■ RECORDS PROVIDED:
__________
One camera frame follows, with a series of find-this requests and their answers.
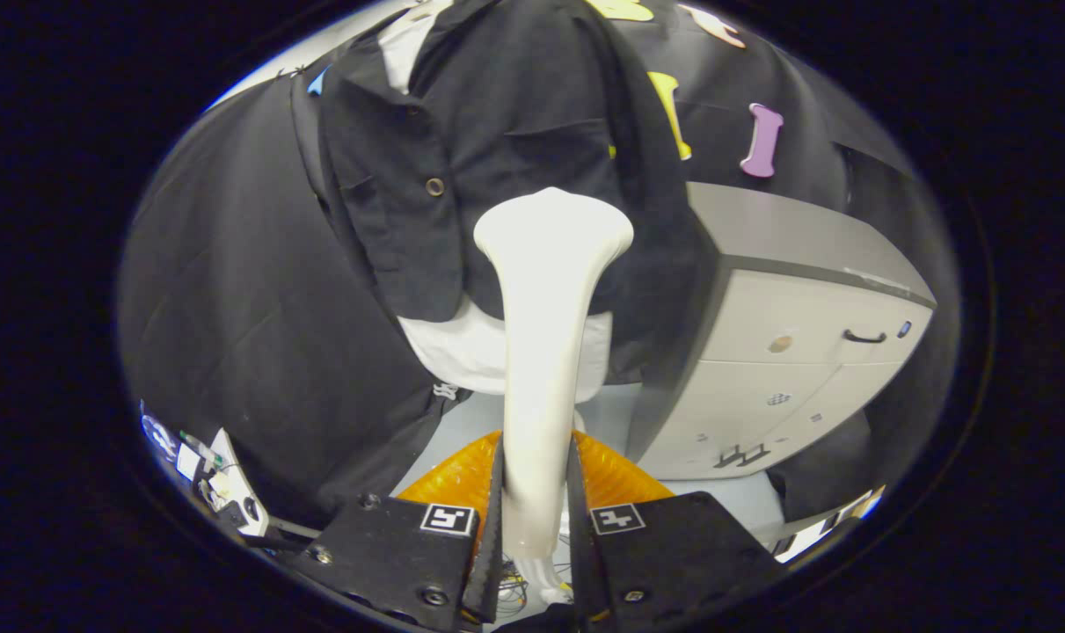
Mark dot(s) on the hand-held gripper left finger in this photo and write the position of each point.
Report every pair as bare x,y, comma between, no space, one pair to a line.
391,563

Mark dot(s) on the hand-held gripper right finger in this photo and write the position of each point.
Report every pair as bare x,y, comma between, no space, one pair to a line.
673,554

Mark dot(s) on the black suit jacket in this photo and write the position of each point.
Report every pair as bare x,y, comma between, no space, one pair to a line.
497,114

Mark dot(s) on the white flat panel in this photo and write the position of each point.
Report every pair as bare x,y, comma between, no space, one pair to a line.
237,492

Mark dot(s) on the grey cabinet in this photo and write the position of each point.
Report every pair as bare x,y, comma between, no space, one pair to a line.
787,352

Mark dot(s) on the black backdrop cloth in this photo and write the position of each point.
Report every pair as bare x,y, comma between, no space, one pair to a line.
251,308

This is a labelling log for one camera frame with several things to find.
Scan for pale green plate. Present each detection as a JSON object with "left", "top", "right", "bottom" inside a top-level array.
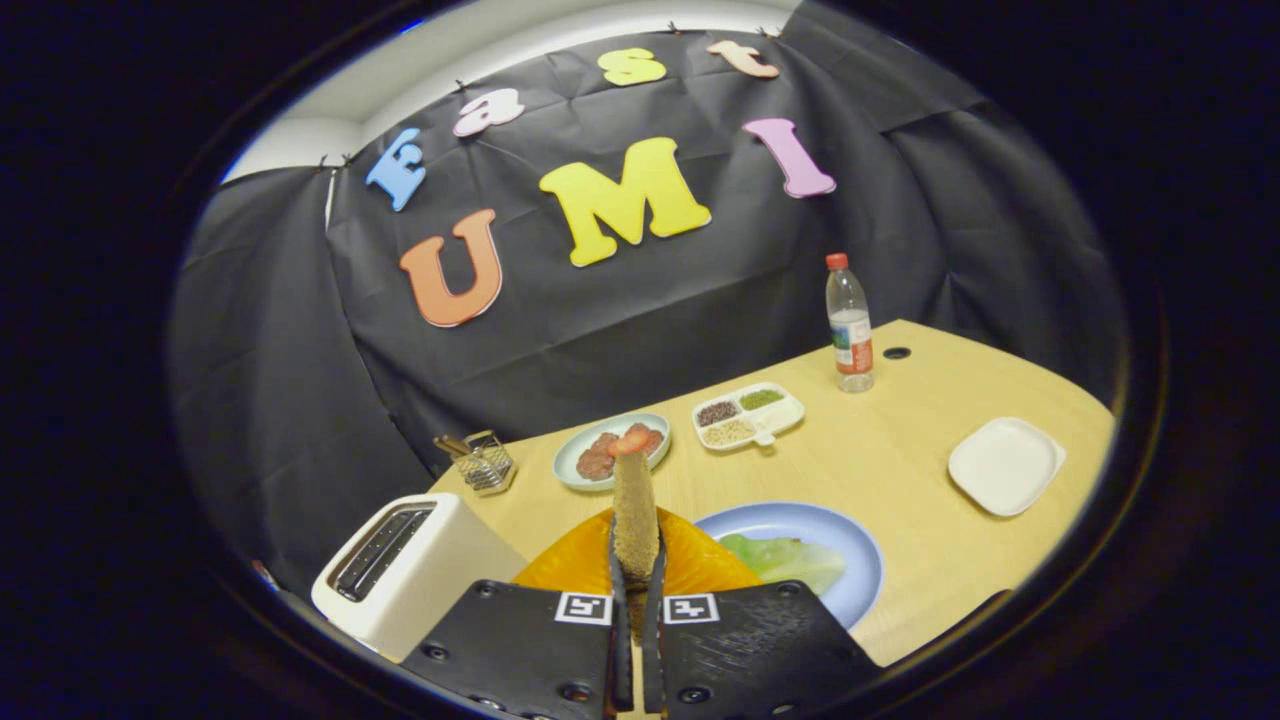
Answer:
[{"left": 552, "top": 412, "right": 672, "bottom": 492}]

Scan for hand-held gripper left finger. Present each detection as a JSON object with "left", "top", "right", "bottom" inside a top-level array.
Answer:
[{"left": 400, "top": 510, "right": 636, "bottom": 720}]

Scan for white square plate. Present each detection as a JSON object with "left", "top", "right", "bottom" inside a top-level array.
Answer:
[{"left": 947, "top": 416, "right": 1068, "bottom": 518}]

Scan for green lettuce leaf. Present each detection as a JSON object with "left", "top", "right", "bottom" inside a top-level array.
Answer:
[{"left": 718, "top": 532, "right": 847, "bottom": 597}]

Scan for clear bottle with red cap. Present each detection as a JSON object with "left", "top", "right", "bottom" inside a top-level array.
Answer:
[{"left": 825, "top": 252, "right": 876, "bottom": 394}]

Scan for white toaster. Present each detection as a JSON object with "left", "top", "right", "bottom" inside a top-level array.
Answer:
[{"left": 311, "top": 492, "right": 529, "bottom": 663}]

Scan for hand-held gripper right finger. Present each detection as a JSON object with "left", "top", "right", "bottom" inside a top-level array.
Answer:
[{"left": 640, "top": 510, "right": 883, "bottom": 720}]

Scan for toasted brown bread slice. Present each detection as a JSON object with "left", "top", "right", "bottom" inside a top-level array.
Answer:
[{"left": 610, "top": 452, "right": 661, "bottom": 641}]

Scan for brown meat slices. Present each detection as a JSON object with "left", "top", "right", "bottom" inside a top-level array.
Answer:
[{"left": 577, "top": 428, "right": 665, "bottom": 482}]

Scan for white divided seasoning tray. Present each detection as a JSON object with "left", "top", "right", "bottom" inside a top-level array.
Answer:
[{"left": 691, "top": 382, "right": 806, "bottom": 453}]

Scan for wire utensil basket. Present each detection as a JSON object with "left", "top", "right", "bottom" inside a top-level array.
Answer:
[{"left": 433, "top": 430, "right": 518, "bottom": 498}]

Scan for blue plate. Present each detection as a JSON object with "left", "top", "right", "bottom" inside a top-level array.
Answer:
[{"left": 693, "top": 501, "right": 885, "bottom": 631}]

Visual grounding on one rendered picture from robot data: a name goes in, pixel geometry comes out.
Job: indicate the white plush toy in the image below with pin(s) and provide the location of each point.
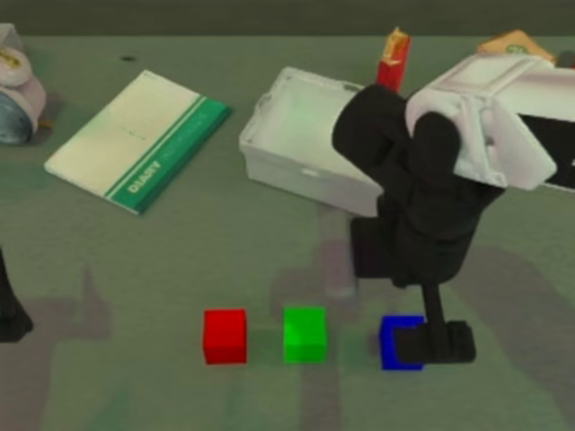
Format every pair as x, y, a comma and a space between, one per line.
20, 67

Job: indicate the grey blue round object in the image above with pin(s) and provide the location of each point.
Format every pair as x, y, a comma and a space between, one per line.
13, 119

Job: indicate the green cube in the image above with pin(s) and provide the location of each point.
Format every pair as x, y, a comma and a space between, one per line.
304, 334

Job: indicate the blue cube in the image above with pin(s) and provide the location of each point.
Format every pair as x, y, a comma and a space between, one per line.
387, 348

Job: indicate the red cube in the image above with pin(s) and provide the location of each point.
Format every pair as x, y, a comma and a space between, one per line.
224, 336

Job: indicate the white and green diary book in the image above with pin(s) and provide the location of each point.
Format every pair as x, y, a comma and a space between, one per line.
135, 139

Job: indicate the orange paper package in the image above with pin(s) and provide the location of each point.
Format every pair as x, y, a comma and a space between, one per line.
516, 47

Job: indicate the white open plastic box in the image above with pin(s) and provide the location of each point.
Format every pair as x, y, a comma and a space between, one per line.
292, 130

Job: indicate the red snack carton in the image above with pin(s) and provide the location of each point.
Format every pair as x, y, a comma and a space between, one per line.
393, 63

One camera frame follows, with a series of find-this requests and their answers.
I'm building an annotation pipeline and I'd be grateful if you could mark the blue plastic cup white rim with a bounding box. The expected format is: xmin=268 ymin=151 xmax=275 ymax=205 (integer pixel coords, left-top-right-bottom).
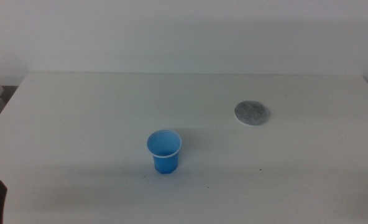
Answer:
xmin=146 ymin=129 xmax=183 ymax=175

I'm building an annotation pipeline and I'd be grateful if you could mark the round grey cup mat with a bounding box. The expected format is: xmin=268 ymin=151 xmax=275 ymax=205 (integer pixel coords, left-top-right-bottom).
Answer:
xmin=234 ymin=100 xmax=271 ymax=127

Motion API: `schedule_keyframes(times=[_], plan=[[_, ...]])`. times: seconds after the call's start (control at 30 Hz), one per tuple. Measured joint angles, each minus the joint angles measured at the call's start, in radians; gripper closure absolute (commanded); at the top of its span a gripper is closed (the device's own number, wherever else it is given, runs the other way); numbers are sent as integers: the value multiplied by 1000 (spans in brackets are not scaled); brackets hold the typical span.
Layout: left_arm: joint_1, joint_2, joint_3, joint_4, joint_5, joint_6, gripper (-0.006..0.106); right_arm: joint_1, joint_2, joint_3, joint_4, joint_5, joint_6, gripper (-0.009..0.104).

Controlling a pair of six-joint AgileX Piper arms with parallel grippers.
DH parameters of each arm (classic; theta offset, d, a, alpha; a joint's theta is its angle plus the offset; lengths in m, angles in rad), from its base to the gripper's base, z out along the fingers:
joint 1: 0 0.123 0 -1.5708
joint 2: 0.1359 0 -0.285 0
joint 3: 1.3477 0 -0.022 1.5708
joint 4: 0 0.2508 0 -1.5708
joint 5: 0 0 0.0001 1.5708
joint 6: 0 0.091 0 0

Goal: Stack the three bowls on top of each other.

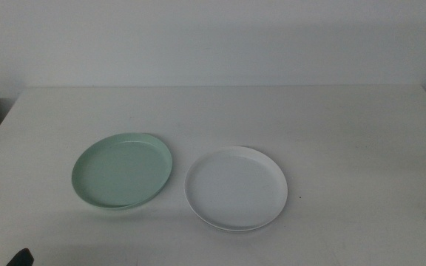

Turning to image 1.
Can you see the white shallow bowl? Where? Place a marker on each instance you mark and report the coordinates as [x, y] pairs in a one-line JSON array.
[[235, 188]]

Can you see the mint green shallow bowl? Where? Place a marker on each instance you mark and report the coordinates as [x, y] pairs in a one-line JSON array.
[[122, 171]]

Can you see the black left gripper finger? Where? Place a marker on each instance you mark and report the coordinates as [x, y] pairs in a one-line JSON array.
__________
The line with "Mark dot(s) on the grey" ends the range, and the first line of the data begins it; repeat exactly those lines and nothing more, omitting pictures.

■ TASK RESULT:
One camera frame follows, with a series of find-this requests and their answers.
Mark dot(s) on the hand-held gripper left finger in this photo and write the position of each point.
Report every pair as bare x,y, comma between, no space, one pair to a line.
391,563

Mark dot(s) on the hand-held gripper right finger in this photo and write the position of each point.
Report every pair as bare x,y, comma between, no space, one pair to a line.
673,554

Mark dot(s) on the black suit jacket in this photo and write the position of each point.
Report every pair as bare x,y, comma between, no space, one pair to a line.
497,114

Mark dot(s) on the white flat panel in this photo and write the position of each point.
Report every pair as bare x,y, comma between, no space, one pair to a line.
237,492

Mark dot(s) on the grey cabinet in this photo and write the position of each point.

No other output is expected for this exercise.